Deaf student at the U. of Chicago begs school to drop mask mandate so he can understand professors again.

  • The school has implemented a mandate that requires all students and professors wear masks at all times, including during class and instruction.
  • This requirement has made learning difficult for many students who rely on mouth reading to understand course material.
  • “I am an undergraduate at the University of Chicago, a school which I love,” deaf student Declan Hurley said. “But today, I am imploring the University of Chicago administration to lift or modify their mask mandate, which hurts deaf and hard of hearing people like me.”
  • Hurley, who is the vice president of the independent school newspaper, The Chicago Thinker, has a hearing disability and says the university has conflicting COVID requirements, Fox News reported.
  • “Administrators cite the omicron variant, but one report says omicron case fatality rate is one fortieth of that of the delta variant,” Hurley said. “The New York Times says that for a vaccinated 75-year-old, contracting the flu is riskier than getting omicron. And the university allows students to wear cloth masks, which former FDA commissioner Scott Gottlieb says are near functionless against COVID.”

“At the very least, I beg UChicago to allow me to hear in class by allowing teachers and students to take off their masks while speaking.”

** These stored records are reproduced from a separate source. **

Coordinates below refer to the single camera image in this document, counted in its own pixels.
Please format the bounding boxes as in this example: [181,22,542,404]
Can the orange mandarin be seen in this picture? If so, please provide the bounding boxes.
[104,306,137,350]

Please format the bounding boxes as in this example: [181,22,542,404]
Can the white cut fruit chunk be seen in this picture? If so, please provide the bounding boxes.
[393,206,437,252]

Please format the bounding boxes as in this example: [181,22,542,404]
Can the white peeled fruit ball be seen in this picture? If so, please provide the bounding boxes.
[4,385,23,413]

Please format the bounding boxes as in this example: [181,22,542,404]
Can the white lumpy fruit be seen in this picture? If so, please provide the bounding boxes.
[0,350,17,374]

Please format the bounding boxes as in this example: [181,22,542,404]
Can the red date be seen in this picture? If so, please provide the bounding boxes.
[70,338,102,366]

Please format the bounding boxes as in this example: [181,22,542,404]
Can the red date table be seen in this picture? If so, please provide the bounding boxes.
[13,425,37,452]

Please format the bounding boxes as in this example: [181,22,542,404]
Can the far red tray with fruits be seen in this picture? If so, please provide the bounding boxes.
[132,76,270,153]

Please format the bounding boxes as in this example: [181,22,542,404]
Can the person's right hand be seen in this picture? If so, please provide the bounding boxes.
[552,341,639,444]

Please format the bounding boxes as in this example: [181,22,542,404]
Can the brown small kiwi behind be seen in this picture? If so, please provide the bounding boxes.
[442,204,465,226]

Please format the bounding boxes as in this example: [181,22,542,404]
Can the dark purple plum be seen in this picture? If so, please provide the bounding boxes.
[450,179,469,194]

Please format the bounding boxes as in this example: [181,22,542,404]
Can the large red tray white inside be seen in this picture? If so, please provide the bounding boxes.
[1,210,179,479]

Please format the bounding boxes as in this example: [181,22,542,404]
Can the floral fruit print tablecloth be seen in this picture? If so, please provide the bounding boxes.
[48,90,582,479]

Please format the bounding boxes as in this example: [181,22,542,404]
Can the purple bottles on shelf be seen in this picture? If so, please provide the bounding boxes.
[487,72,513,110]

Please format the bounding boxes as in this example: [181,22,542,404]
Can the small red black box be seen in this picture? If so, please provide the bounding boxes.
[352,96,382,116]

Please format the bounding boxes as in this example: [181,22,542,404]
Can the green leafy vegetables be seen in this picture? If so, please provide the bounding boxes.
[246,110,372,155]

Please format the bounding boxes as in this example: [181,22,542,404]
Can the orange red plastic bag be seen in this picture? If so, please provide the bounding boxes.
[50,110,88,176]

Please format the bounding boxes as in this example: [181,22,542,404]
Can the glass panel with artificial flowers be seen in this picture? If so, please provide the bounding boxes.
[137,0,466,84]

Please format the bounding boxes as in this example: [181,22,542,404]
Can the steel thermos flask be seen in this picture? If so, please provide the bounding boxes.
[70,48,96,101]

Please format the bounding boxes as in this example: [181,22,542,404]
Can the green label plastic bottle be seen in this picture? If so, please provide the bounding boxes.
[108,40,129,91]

  • This past fall, University of Chicago was allowing individuals in the classroom to remove masks while speaking, however they implemented the new rule this spring with very few exceptions.
  • According to their website, both unvaccinated and vaccinated students and faculty are required to wear a face covering at all times while in buildings, with the exception of eating and drinking, or in private offices alone with the door closed.
  • Instructions go on to say that “lowering masks while speaking in class is no longer permitted,” and that the university “strongly recommend masks that have two or more layers.”
  • Hurley claimed that the previous rules allowed him to more easily hear his classmates and instructors, and is begging the school return to its original stance.
  • “Anything less is cruel to the deaf and hard of hearing and sinks beneath UChicago’s legacy of free academic inquiry,” Hurley said.